I suppose it's fitting that the first day after Diana's passing had a little less color in it. I've always been a little pissed off when I've heard Dylan Thomas urging us to not go gentle into that good night, to "rage, rage" against the inevitable, and I hope that when my time comes I've the strength and dignity to face it as Diana Debardeleben did, with a quiet acceptance that the cancer that took her wasn't as much about death as it was a shorter life.

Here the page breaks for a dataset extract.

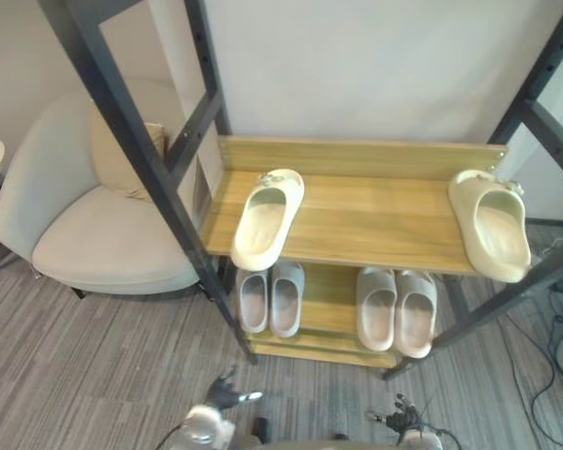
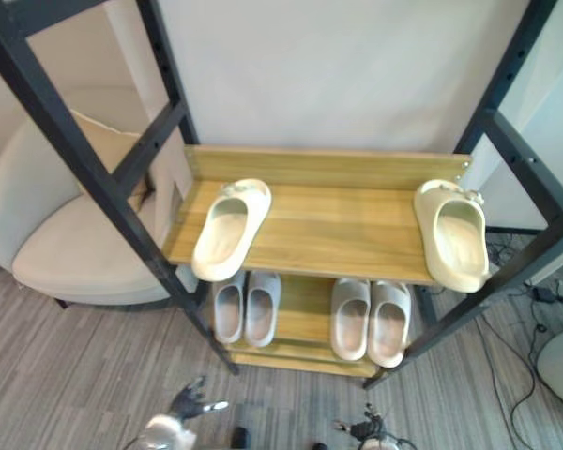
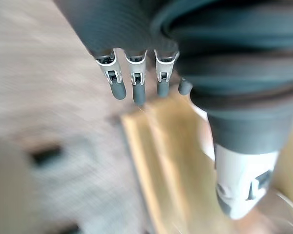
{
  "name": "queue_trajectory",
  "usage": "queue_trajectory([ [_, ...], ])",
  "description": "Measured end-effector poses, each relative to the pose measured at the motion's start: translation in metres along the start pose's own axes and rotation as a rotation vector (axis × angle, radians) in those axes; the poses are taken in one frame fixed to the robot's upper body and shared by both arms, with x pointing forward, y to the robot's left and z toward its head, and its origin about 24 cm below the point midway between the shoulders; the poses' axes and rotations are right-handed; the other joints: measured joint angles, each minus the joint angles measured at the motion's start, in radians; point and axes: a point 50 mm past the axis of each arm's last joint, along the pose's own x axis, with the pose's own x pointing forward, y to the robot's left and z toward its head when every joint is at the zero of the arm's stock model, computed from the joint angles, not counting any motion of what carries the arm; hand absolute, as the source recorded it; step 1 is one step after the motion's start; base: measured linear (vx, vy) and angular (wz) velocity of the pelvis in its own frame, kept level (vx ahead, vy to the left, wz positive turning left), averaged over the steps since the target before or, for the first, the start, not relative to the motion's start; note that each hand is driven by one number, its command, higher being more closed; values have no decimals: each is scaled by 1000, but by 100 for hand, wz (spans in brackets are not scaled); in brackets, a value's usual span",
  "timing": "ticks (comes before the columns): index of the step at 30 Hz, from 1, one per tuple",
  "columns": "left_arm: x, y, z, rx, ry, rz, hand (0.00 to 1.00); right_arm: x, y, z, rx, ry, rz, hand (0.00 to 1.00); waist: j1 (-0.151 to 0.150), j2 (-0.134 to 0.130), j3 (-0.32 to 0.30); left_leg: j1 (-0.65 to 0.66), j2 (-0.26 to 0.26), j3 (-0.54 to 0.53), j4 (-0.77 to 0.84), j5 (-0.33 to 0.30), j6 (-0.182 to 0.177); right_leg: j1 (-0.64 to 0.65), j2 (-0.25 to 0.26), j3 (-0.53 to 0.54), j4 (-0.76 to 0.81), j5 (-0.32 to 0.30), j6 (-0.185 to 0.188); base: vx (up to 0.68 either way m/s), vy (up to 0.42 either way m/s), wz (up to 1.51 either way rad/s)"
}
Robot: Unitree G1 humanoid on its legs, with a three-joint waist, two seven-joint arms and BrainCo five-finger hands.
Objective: Organize the slippers on the shoe rack
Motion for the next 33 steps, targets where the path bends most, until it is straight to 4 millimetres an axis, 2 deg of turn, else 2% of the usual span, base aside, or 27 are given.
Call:
queue_trajectory([
  [3, -2, -17, 36, -27, -174, -106, 0, 0, 0, 0, -2, -3, 1, 0, -3, 3, -9, 1, -3, -3, -1, 0, 1, 0, -2, 0, 0, -1, 1, 0, 0, 0],
  [4, -3, -19, 41, -29, -194, -118, 0, 0, -1, 0, -3, -4, -1, 0, -3, 4, -9, 1, -3, -4, -1, 0, 1, 0, -2, 0, 0, -1, 1, 0, 0, 0],
  [10, -20, -43, 97, -117, -444, -286, 0, 0, -2, 3, -50, -24, 14, 0, -11, 24, -22, 9, -3, -6, -6, 1, 1, 5, -2, -1, 0, -2, -1, 0, 0, 0],
  [13, -25, -46, 119, -138, -533, -318, 0, 0, 0, 6, -65, -46, 23, 0, -12, 30, -26, 25, -3, -6, -20, 4, 6, 14, -2, 0, -1, -5, 0, 0, 0, 0],
  [17, -32, -40, 158, -146, -689, -305, 0, -3, 4, 11, -107, -91, 53, 0, -15, 30, -35, 29, -3, -7, -26, 4, 6, 14, -3, 0, 0, -16, -2, 0, 0, 0],
  [21, -38, -34, 184, -154, -797, -291, 0, -3, 3, 11, -114, -92, 52, 0, -18, 30, -36, 29, -5, -7, -31, 4, 6, 14, -4, 0, -6, -14, 1, 0, 0, 0],
  [25, -42, -17, 205, -163, -886, -207, 0, -2, 0, 12, -128, -95, 51, 0, -37, 28, -44, 29, -6, -8, -34, 4, 6, 20, -3, -2, -16, -9, 2, 43, -4, 0],
  [31, -44, 9, 238, -137, -1000, -104, 0, -1, -2, 14, -134, -99, 52, 0, -44, 26, -47, 29, -7, -12, -34, 4, 7, 20, -3, -2, -17, -8, 2, 7, -2, 0],
  [33, -47, 23, 250, -113, -1041, -52, 0, -1, -2, 15, -135, -98, 53, 0, -50, 25, -47, 30, -7, -12, -34, 4, 7, 20, -4, -4, -17, -7, 0, -32, -10, -1],
])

She'd been diagnosed with cancer probably a year and a half or so ago, probably had it for a while longer than that, had undergone treatment, and in the respite had decided that it was time to do what she wanted to do, open a tea shop in which she could purvey her chocolates. I'd helped her last year make a few hundred truffles for the Taste of Marin event, and recently was working with her to get her new chocolate tempering machine up to speed in the commercial kitchen down at the Lagunitas General Store. I guess I knew the cancer had come back when she called me up and put the chocolate efforts on hold.
And a few weeks later she died, the cancer having taken away her ability to breathe.
Others will eulogize her more eloquently than I, but I count one of her sons as a friend, I admire the others, I appreciate her contributions to my community and will bemoan her cheery voice and the "Diana's Delights" cookies and truffles in the various valley stores. I'm glad she got a chance to open the shop that was her dream, even if that tenure was brief, and my life is richer for having known her.
Though she accepted the inevitable with grace, she bemoaned that she still had things she wanted to do, and most of those things were about ways to make the world around her that much more pleasant.